(Records drawn from a dataset)

★ ★ ★ ★

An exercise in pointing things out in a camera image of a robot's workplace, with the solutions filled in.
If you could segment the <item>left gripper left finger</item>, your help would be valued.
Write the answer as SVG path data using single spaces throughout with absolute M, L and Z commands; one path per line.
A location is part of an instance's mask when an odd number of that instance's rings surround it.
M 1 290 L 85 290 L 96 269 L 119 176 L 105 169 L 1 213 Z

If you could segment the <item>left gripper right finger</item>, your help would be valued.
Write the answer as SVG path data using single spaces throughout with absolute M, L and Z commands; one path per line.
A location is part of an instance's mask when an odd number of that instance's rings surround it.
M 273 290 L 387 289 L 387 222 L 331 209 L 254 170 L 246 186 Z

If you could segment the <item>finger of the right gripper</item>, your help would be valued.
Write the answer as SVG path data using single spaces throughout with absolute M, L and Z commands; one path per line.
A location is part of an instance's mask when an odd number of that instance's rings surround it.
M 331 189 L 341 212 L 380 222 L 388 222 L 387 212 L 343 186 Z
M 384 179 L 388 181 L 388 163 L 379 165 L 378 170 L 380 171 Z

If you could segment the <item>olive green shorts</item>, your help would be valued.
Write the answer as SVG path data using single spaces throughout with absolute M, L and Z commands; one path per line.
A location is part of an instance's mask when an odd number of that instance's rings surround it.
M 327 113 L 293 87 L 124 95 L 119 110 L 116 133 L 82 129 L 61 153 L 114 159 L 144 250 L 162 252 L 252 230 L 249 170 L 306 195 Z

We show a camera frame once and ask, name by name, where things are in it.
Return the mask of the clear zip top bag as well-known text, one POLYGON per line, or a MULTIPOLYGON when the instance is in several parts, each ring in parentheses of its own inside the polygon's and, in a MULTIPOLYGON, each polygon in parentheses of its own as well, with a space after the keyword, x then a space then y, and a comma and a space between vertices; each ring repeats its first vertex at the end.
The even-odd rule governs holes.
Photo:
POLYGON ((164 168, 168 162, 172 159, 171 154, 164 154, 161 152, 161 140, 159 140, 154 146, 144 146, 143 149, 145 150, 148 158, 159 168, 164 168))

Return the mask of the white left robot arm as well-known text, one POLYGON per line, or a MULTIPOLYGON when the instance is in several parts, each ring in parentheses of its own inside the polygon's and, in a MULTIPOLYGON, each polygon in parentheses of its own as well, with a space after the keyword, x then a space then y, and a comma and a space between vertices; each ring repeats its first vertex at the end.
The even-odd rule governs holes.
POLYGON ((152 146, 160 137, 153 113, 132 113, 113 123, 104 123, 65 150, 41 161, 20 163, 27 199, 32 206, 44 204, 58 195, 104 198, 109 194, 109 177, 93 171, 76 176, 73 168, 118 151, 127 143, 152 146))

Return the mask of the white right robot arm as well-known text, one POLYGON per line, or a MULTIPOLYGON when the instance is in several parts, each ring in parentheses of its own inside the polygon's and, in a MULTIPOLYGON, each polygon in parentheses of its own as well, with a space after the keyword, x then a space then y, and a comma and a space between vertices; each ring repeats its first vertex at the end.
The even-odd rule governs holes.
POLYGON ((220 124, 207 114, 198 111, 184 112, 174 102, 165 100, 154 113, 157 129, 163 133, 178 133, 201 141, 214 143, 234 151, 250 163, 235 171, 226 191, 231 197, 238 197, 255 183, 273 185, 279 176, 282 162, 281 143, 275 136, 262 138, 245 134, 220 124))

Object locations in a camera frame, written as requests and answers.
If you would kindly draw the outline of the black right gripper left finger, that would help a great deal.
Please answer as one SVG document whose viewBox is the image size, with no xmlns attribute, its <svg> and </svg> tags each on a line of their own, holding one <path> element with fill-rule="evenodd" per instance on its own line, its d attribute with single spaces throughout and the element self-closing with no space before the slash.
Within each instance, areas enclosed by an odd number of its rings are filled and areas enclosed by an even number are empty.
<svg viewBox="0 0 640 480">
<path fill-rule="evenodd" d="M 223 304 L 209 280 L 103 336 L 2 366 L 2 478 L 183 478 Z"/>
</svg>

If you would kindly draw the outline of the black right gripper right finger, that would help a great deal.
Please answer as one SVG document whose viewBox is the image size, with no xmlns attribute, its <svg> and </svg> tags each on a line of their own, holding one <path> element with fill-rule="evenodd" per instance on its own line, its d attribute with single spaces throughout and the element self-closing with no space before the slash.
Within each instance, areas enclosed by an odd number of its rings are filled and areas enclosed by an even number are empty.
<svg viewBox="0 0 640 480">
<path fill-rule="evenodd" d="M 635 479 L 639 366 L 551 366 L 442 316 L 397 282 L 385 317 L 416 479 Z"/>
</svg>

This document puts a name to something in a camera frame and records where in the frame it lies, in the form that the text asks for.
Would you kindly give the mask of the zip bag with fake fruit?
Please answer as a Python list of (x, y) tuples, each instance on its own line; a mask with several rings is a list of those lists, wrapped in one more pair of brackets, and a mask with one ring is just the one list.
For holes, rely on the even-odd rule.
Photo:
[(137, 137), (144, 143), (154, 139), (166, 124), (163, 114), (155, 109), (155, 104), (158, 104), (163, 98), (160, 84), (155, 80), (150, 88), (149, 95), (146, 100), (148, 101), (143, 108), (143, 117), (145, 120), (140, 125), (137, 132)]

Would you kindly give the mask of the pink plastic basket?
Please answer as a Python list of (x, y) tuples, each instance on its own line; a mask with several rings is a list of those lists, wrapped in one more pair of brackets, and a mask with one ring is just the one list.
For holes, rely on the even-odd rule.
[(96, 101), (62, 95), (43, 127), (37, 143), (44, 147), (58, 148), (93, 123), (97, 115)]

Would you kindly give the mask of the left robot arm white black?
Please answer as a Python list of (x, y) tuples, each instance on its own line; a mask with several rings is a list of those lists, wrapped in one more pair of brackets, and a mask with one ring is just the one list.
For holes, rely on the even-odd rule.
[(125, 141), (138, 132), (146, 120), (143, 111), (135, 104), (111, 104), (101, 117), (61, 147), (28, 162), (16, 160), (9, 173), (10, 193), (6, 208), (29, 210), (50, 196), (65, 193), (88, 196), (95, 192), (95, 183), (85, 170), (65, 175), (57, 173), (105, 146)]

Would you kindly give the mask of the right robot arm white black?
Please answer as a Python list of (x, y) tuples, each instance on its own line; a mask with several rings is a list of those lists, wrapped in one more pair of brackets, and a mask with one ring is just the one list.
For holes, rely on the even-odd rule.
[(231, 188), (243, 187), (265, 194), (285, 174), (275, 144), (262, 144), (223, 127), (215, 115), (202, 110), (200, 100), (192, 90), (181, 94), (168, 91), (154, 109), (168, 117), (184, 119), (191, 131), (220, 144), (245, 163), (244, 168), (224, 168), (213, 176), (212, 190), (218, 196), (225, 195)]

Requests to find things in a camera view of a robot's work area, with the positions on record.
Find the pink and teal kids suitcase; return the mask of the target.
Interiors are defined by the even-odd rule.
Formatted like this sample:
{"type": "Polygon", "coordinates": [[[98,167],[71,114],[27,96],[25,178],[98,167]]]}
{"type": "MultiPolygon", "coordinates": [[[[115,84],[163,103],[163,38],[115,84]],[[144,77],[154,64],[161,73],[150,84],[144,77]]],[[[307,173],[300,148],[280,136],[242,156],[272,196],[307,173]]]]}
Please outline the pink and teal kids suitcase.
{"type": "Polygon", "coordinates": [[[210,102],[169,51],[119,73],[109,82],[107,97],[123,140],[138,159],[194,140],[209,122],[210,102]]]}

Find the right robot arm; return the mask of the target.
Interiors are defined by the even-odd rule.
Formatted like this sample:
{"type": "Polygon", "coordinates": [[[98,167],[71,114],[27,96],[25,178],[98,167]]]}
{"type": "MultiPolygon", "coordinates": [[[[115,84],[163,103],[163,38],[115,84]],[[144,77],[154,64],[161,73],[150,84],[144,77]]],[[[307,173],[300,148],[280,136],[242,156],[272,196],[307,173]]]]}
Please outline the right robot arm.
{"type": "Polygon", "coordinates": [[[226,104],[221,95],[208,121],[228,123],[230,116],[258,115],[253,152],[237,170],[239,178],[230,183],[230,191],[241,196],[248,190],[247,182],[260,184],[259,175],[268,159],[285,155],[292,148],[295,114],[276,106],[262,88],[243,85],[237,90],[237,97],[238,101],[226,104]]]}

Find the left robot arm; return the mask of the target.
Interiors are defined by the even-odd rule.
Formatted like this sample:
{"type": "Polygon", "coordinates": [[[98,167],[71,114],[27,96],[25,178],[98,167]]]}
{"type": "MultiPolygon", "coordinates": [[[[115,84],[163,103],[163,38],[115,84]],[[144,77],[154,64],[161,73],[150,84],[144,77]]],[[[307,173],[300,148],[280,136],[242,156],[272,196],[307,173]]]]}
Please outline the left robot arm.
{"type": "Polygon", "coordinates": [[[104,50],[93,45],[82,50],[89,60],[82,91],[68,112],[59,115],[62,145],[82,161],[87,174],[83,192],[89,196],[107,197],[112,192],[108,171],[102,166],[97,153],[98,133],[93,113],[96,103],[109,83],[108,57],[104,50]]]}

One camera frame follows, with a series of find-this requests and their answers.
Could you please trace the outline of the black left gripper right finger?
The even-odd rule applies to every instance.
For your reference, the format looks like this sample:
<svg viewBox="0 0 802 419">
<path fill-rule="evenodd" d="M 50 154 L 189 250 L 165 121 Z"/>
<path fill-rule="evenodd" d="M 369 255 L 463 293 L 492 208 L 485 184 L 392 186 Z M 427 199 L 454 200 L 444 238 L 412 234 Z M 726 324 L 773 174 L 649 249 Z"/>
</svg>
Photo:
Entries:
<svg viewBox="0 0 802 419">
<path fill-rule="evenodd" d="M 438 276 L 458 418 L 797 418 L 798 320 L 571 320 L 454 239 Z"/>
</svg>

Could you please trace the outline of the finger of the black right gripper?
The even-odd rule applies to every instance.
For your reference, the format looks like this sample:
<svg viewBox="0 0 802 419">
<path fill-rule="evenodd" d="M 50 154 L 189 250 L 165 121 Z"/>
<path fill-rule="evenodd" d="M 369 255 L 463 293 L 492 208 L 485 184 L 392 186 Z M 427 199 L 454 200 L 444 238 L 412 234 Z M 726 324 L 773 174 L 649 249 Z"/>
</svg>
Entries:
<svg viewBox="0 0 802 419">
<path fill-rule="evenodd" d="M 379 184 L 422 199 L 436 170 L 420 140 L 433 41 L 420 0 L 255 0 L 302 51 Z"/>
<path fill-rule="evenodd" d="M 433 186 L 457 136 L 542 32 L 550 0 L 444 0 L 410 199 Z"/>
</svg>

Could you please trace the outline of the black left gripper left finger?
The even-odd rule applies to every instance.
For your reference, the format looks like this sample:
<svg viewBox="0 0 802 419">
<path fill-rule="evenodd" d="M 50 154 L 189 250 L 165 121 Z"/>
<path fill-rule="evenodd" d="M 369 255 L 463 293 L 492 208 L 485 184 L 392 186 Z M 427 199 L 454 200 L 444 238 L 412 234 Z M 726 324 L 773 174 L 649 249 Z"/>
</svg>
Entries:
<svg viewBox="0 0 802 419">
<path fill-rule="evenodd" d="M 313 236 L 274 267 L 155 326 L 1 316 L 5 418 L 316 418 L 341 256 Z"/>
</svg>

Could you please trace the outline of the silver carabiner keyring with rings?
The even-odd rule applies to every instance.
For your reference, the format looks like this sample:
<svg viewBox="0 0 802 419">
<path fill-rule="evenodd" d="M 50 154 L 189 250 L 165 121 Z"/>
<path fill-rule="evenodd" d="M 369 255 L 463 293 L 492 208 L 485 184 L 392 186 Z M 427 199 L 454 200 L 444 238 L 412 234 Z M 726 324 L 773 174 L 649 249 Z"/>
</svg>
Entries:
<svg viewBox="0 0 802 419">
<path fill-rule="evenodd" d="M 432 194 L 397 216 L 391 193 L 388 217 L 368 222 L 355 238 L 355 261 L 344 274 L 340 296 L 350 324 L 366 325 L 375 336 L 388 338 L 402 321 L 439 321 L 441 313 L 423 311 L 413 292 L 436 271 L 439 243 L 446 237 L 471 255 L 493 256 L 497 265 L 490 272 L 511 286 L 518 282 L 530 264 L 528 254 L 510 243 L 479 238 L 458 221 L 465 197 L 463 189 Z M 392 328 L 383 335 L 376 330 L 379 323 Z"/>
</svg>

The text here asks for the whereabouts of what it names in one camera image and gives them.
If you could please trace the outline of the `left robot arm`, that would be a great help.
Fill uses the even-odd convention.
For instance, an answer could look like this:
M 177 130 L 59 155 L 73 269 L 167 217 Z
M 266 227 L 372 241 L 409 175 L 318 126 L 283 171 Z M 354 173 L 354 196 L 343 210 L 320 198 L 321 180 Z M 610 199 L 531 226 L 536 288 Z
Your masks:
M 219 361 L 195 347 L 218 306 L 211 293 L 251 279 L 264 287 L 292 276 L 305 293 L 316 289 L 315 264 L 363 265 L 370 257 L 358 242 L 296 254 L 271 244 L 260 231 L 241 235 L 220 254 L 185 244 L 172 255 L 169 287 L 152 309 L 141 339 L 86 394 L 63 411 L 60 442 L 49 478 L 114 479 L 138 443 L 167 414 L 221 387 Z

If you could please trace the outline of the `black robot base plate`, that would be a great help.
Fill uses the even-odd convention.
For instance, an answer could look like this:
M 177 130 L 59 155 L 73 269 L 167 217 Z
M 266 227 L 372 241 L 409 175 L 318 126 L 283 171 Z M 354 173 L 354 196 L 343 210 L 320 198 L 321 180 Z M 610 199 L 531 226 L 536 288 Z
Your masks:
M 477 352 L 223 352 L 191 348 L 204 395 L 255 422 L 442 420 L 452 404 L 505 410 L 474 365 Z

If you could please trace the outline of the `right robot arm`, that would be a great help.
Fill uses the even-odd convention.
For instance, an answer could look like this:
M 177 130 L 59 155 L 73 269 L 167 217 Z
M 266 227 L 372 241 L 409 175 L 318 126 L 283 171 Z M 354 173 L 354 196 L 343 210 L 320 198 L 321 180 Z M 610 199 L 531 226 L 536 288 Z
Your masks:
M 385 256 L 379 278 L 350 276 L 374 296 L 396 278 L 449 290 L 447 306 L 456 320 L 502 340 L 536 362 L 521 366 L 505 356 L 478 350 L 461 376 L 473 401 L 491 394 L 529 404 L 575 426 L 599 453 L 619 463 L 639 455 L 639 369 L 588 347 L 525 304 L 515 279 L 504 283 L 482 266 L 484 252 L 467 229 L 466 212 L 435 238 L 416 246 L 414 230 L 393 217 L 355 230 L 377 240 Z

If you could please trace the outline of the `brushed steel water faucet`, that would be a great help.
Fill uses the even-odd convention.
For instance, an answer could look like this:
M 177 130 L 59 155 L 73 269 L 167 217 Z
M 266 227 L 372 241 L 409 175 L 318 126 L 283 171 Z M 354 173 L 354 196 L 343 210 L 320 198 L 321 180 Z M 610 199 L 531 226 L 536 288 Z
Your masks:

★ ★ ★ ★

## Exercise requirements
Each line above that contains "text" must be copied out.

## Result for this task
Return the mask of the clear zip top bag as well-known text, one POLYGON per line, or a MULTIPOLYGON when the instance is in several parts, each ring in parentheses of its own inside the polygon's and, in a MULTIPOLYGON, each polygon in parentheses of its own as well, with a space after the keyword, x then a space then y, and a comma and a space between vertices; each ring repeats its first vertex at the end.
Return the mask of the white left robot arm as well-known text, one POLYGON per line, or a MULTIPOLYGON when the instance is in several parts, each ring in parentheses of its own inside the polygon's and, in a MULTIPOLYGON, each polygon in parentheses of its own as well, with a space after the keyword, x then a space then y, and a comma and a space between vertices; each ring repeats its first vertex at the end.
Return the mask of the white right robot arm as well-known text, one POLYGON per line, or a MULTIPOLYGON when the instance is in several parts, each ring in parentheses of its own inside the polygon's and, in a MULTIPOLYGON, each polygon in parentheses of its own as well, with a space after the keyword, x then a space then y, and a comma and a space between vertices; each ring repeats its first vertex at the end.
This document puts a name to something in a camera frame and records where in the frame it lies, in the form that the text asks for.
The text here asks for the whereabouts of what it names in one camera image and gives them.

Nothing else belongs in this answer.